Purine nucleoside phosphorylase deficiency
ALSO KNOWN AS: PNP-deficiency
DEFINITION Purine nucleoside phosphorylase (PNP) deficiency is a rare and severe, inherited primary immunodeficiency disease. PNP-deficiency destroys T-cell lymphocytes in the immune system, severely weakening the immune system and decreasing life expectancy.
Risk Factors
Family history is the only known risk factor for this disease. It is an autosomal recessive disorder, and symptomatic individuals inherit a defective purine nucleoside phosphorylase gene (PNP) gene at chromosomal location 14q11.2 from each parent. Carrier parents have a 25 percent chance of passing this genetic defect to their offspring. Neurological symptoms often accompany this disease, but the route by which they develop is still undiscovered. Risk is evenly distributed between males and females.
Etiology and Genetics
This inherited genetic disease causes the absence or mutation of PNP. PNP deficiency is one of several severe combined immunodeficiency (SCID) diseases, which also include adenosine deaminase (ADA) deficiency and X-linked severe combined immunodeficiency (X-SCID). Individuals with X-SCID comprise the majority of SCID cases (Allenspach et al. 2013). PNP deficiency accounts for only about 4 percent of all combined immunodeficiency diseases (CID) and is differentiated by recurring symptoms of chronic and unusual infections resistant to drug therapies, neurological symptoms, lymphopenia, and increased incidences of lymphomas and autoimmune diseases at a young age.

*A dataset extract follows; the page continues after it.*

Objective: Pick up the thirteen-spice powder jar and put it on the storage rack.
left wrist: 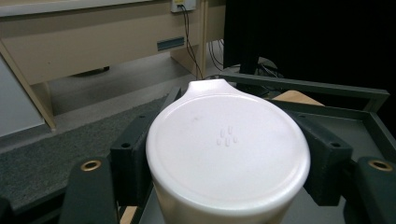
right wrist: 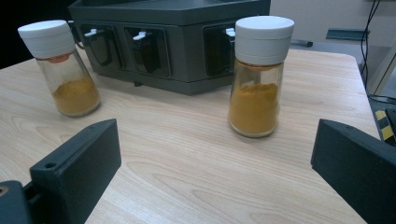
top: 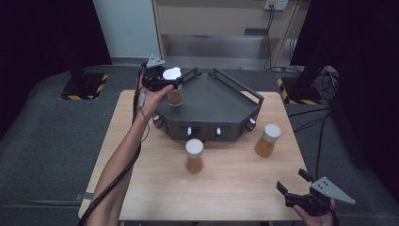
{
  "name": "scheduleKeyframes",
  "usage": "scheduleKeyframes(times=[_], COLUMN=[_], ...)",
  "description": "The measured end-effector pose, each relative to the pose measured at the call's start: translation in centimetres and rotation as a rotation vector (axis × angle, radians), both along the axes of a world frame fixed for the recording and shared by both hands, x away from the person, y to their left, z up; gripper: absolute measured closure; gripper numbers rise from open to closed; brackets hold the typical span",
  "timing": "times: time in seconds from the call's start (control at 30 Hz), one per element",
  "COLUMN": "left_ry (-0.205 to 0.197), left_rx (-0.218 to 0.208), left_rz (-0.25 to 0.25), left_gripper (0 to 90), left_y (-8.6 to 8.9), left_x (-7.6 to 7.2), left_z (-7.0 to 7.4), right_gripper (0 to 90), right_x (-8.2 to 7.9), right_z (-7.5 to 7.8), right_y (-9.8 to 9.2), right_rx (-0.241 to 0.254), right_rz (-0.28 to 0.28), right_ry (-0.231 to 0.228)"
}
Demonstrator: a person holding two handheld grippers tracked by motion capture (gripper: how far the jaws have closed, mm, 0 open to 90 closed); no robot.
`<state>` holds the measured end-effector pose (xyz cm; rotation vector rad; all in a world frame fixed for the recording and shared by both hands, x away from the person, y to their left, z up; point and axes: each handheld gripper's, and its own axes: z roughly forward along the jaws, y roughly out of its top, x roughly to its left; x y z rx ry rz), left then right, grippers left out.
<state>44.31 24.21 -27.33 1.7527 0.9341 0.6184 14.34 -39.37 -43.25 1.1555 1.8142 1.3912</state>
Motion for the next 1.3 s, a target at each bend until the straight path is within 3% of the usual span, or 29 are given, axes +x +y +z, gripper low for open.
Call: scheduleKeyframes(times=[0.5, 1.3], left_ry=[0.029, 0.004], left_rx=[0.001, 0.009], left_rz=[0.035, 0.03], left_gripper=[30.1, 30.1], left_y=[0.1, -0.5], left_x=[0.3, 0.1], left_z=[-2.0, -2.8], right_gripper=[1.5, 1.7], right_x=[0.0, 0.0], right_z=[0.0, 0.0], right_y=[0.0, 0.0], right_rx=[0.001, 0.002], right_rz=[0.001, 0.004], right_ry=[0.001, 0.002])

Purines are components necessary in cellular energy systems and for the production of DNA and RNA. Purines are often recycled during catabolism using the purine salvage pathway. When the PNP is deficient along this pathway, elevated levels of deoxyguanosine triphosphate (dGTP) begins to accumulate in lymph tissues, whose primary function is immunity. Subsequently, the production of ribonucleotide reductase necessary for the synthesis of deoxynucleotides, which are used in the genetic code, and mitochondrial DNA repair is inhibited. As a result, T-cell lymphocyte and thymocyte sensitivity increases, leading to T-cell destruction and a decreased ability to fight infection. Unlike ADA deficiency, B-cell in the immune system are not affected.
Symptoms
PNP deficiency is often difficult to diagnosis because of recurring sinopulmonary and urinary tract infections that may also indicate other diseases, such as B-cell immunodeficiency, vitamin B12 deficiency, or interstitial cystitis. But PNP deficiency is distinguished from other diseases by neurological and autoimmune diseases coupled with unusual, recurring, and drug-resistant bacterial, fungal, mycobacterial, protozoal, and viral infections. Drug-resistant pneumonia and oral thrush before one year of age are usually the first indications of a PNP deficiency. Often, neurological symptoms precede infections because T-cell immunity declines gradually, thus delaying onset of infections. Ataxia, autoimmune hemolytic anemia, autoimmune neutropenia, behavioral issues, bronchiectasis, central nervous vasculitis, developmental and motor delays, diarrhea, failure to thrive, herpes infections, hypertonia, idiopathic thrombocytopenia, lupus, malabsorption, mental retardation, neurological symptoms, nodular lymphoid hyperplasia of the gastrointestinal tract, spasticity, recurrent sinopulmonary and urinary tract infections, thyroiditis, and tremors are all symptoms that have been associated with a PNP deficiency.
Screening and Diagnosis
When an immunodeficiency disease is suspected, family and patient history, physical exam, blood screening tests, and skin tests are used to make an accurate diagnosis. A physical exam usually finds absent or underdeveloped lymph glands and tissue. Blood screening tests include complete blood count and manual differential, quantitative serum immunoglobulin levels, response measurement, and complement response.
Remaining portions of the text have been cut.